ABSTRACT

In 1869, after traveling across the continent to California as part of an Interior Department survey team, Albert Bierstadt completed The Oregon Trail, perhaps the most celebrated image of frontier expansion and the heroic achievement of “manifest destiny” in the annals of American art. That same year, the driving of the golden spike through the rails at Promontory, Utah, marked the completion of the nation’s first transcontinental railroad. The railroad’s completion underscored how Bierstadt’s painting was one of rousing nostalgia rather than of history in the making. A more contemporary rendering of the American West, published that same year, came in the form of a travelogue, George A. Crofutt’s Great Trans-Continental Railroad, that described more than 500 places to see in the newly opened West. The contemporaneous appearance of The Oregon Trail, the spike, and the travelogue illustrates how romantic imagery of manifest destiny overlapped with the rise of national tourism in the post–Civil War West.
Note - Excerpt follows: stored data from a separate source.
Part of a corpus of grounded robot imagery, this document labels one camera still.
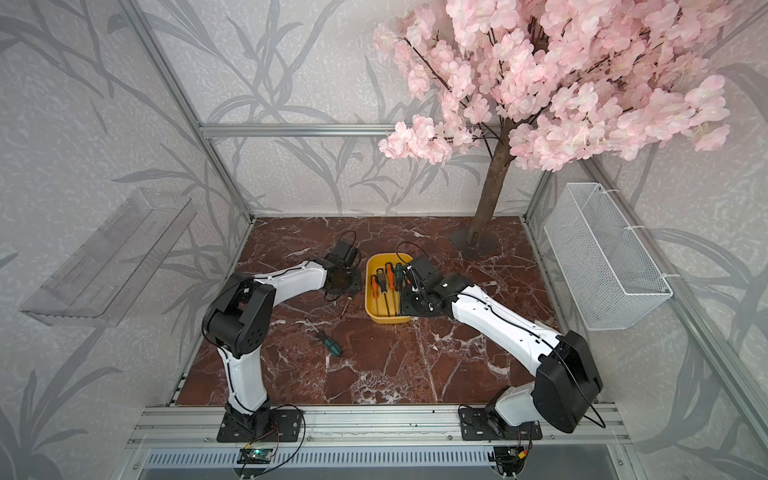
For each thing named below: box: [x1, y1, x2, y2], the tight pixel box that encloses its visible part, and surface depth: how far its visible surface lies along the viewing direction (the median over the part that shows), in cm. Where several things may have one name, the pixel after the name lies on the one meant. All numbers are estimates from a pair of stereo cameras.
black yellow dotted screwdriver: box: [376, 268, 391, 317], surface depth 101 cm
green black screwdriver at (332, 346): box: [306, 318, 343, 358], surface depth 86 cm
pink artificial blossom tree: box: [374, 0, 732, 260], surface depth 55 cm
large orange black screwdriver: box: [385, 262, 397, 317], surface depth 102 cm
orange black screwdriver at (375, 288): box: [371, 275, 379, 314], surface depth 100 cm
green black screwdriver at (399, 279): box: [395, 262, 403, 305], surface depth 101 cm
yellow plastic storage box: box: [365, 253, 414, 325], surface depth 98 cm
Indeed, this chapter adopts the perspective that manifest destiny, as a cultural institution, national identity project, and set of spatial representational practices, became inseparable from the colonization of the West as a tourist space starting in the late nineteenth century. Moreover, the cultural meanings and associated spatial representations of manifest destiny evolved as the tourist industry itself adapted to wider social, economic, and political forces.